Common Building Blocks (Dimensions)
As a further refinement to help us in classifying and prioritizing the use cases, we would like to add a section to each use case describing the building-block features or dimensions that are present in a given use case. The current list of features or dimensions are as follows:
Nature of protected resource
A description of the sorts of protected resources at hosts in this scenario, and the scope values that might be applicable, ideally with real-life supporting evidence. Protected resources appear to fall on a continuum from API endpoint (such as status updates) to content-oriented (such as photos), and further, typical actions on them may usefully be classified in terms of how RESTful they are.
In the location services scenario, protection of a location service (a set of one or more API endpoints) might involve scope values such as "write location data", "read precise location data", and "read location data at a city level".
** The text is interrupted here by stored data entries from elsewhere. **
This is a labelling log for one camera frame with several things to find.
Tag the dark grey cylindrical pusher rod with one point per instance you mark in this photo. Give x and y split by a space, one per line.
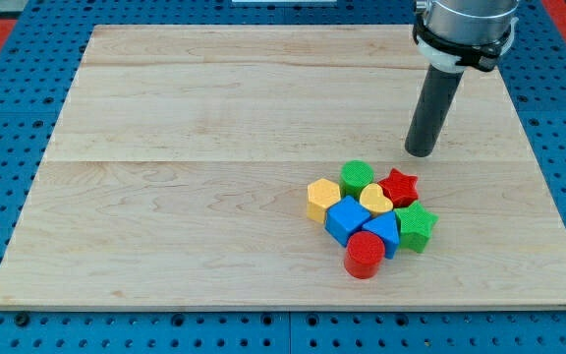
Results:
434 102

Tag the black white tool mount collar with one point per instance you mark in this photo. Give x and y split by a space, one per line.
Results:
451 57

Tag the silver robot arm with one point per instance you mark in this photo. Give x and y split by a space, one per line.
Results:
454 35

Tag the yellow heart block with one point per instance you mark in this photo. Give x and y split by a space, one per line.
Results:
374 201

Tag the red star block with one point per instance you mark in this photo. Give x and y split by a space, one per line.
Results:
399 188

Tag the green cylinder block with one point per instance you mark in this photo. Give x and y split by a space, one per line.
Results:
355 175

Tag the green star block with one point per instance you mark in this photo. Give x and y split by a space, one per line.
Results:
415 225

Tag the blue triangle block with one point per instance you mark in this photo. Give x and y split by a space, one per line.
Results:
386 228

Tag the yellow hexagon block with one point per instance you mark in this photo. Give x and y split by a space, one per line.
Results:
321 195

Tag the blue cube block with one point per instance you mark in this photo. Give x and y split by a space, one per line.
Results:
345 218

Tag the red cylinder block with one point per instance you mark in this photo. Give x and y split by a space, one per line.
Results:
364 254

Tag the light wooden board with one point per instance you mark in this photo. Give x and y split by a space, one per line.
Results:
176 177
A description of what sorts of access or sharing the scenario facilitates. Person-to-self sharing occurs when an authorizing user shares access with a service that is acting directly on the same user's behalf (a la "three-legged" OAuth). Person-to-service sharing occurs when an authorizing user shares access with a legal person operating a service that is acting on its own behalf (a la "two-legged" OAuth, where the client is autonomous). Person-to-person sharing (also known as "Alice-to-Bob sharing") occurs when an authorizing user shares access with a different natural person. (@@Fourth category of "person-to-rep sharing" where the autonomous company's service is operated by a human company rep?)
The location services scenario is an example of person-to-self sharing. The calendar scenario is written to explore person-to-self and person-to-service (@@and person-to-rep?) sharing options, but could also apply to person-to-person sharing.
Nature of policies and claims
A description of the types of policies, and any resulting claims requested, that might be suitable for this scenario and its use cases.
The terms negotiation scenarios discuss likely claims needed in the course of assessing a requesting party's right to get access.
An accounting of whether the scenario or any of its use cases necessarily involve multiple instances of any of the UMA entities.
The financial loan scenario by its nature involves a requester having to access multiple protected resources, likely from different hosts. The scenario related to moving resources by its nature involves two different AMs: the user's previously chosen AM and their newly chosen one. This information is often usefully conveyed with an architectural diagram along with descriptive text.
A description of likely cases where real-world applications might want or need to support multiple UMA endpoints.
The health data scenario tends to involve actors that serve as both hosts and requesters. The trusted claims scenario proposes that an application offering AM services might also need to be a requester in order to access the UMA-protected claims of some other ("primary") requester.
An accounting of how hosts and AM come to meet and trust each other in this scenario or its use cases. Dynamic discovery might be required or forbidden. AMs and hosts respectively might need to be well-known, or at least dynamically qualified before the connection is made.
The health data scenario might have a short list of approved AMs to which many hosts around the world may need to dynamically connect as soon as a new patient needs medical care.
Protected resource discovery
A description of the anticipated method(s) by which a requester learns about a resource of interest to them. The methods may have a dynamic element to them or may require reconfiguration. The methods may or may not involve direct human assistance.
The calendar scenario could mention that most calendar feeds are shared today through URL copying and pasting.